The chimeric molecule
K1K2Pu, comprising the two kringle domains (K1 and K2) of
tissue-type plasminogen activator (t-PA) and the COOH-terminal region with the
serine protease domain (Pu) of
urokinase-type plasminogen activator (
u-PA), was previously shown to have a 5- to 10-fold reduced clearance rate with maintained specific thrombolytic activity, resulting in an increased thrombolytic potency in animal models of venous and arterial
thrombosis. To document the thrombolytic potential of
K1K2Pu, the thrombolytic potency and
fibrin specificity were studied in a combined platelet-rich arterial eversion graft
thrombosis and venous whole
blood clot model in heparinized dogs (100 U/kg bolus and 50 U/kg per h infusion). Dose-response effects of bolus
injections of
K1K2Pu (0.032 to 0.25 mg/kg) were compared with those of recombinant t-PA (rt-PA) and of recombinant single chain
u-PA (rscu-PA) (0.25 to 1.0 mg/kg each) in groups of five or six dogs, each given
heparin with or without the
thromboxane synthase inhibitor/prostaglandin endoperoxide receptor antagonist
ridogrel.
Heparin and
ridogrel in the absence of a
thrombolytic agent did not produce arterial reflow or venous clot lysis in five dogs. Addition of
K1K2Pu, rt-PA or rscu-PA resulted in a dose-dependent induction of arterial reflow and of venous clot lysis in the absence of systemic fibrinolytic activation and
fibrinogen breakdown. Consistent arterial reflow required 0.063 mg/kg of
K1K2Pu and 0.5 mg/kg of rt-PA or of rscu-PA. The thrombolytic potency for venous clot lysis, expressed as percent lysis per mg compound administered per kg
body weight, was (mean +/- SEM) 750 +/- 160 for
K1K2Pu, 68 +/- 17 for rscu-PA (p less than 0.001 vs.
K1K2Pu) and 110 +/- 29 for rt-PA (p less than 0.001 vs.

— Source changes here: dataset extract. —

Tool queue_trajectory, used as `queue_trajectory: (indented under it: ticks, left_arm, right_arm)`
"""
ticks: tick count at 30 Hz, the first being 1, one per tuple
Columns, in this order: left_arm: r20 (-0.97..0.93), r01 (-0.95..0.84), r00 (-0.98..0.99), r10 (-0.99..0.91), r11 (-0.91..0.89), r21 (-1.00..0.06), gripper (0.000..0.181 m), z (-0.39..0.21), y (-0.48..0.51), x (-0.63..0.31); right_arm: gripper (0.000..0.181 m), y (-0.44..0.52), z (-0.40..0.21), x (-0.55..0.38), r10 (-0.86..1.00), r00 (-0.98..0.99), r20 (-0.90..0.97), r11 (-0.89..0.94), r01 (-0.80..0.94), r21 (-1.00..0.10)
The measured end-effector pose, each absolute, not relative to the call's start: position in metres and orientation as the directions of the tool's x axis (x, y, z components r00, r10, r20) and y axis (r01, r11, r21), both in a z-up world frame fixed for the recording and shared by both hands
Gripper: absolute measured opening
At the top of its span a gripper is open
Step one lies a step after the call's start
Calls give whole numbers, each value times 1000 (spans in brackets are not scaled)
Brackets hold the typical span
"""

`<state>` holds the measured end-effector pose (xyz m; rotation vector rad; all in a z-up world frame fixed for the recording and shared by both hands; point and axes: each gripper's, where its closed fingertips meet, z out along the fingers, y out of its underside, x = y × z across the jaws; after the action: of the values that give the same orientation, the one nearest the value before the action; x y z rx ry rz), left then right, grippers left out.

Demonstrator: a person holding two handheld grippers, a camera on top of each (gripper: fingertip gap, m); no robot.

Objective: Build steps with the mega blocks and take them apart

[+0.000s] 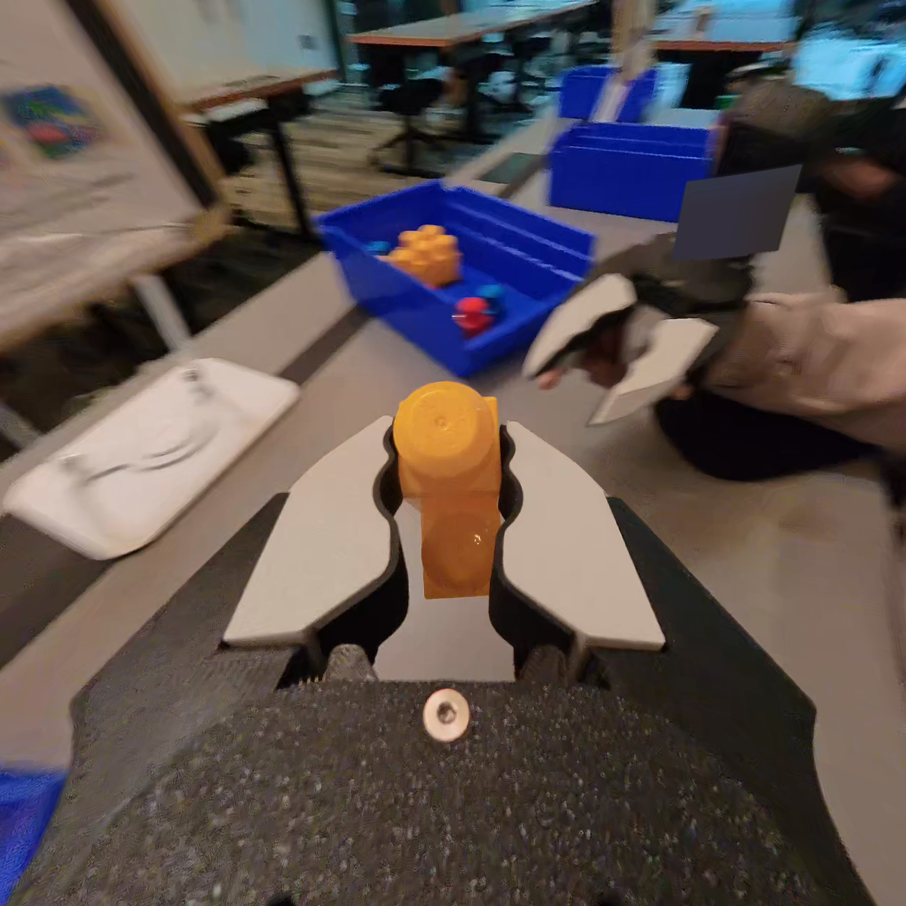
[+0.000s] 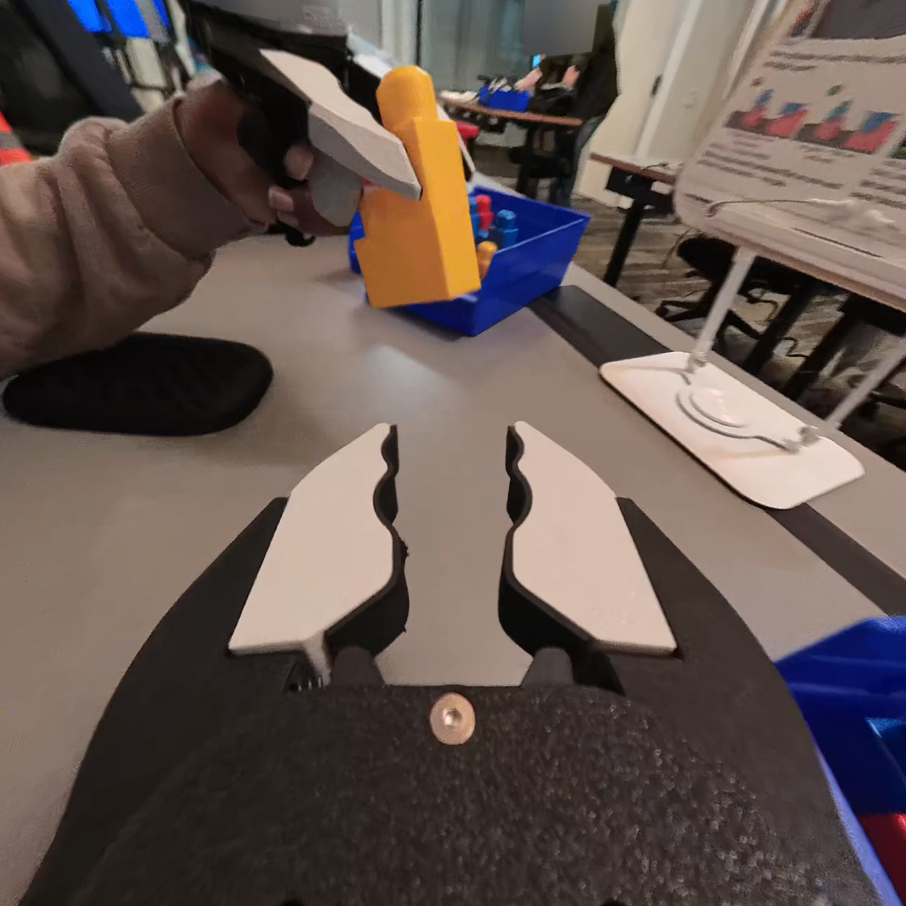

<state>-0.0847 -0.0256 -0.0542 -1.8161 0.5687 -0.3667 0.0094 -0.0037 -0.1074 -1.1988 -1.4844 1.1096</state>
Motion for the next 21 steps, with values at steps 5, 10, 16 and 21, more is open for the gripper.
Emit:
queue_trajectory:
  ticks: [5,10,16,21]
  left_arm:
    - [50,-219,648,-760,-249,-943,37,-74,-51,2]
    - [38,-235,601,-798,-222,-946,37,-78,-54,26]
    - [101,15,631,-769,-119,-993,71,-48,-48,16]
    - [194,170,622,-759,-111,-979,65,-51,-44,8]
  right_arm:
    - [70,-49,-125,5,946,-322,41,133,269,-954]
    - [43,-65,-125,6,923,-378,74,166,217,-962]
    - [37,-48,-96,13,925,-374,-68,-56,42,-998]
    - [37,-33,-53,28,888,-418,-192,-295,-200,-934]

K1K2Pu). The plasma clearance rates were significantly lower for
K1K2Pu than for rscu-PA and rt-PA. In the absence of
ridogrel, arterial reflow was significantly slower and was followed by cyclic reocclusion and reflow; however, venous clot lysis was unaffected. Template bleeding times were not significantly altered in the absence but were markedly prolonged in the presence of
ridogrel. These results confirm and establish that, when given as a bolus injection,
K1K2Pu has an approximately 10-fold higher thrombolytic potency for arterial and venous thrombolysis than does rt-PA or rscu-PA. Thrombolysis with
K1K2Pu is obtained in the absence of systemic fibrinolytic activation and
fibrinogen breakdown. These properties suggest that
K1K2Pu offers potential for
thrombolytic therapy by bolus administration in patients with thromboembolic disease.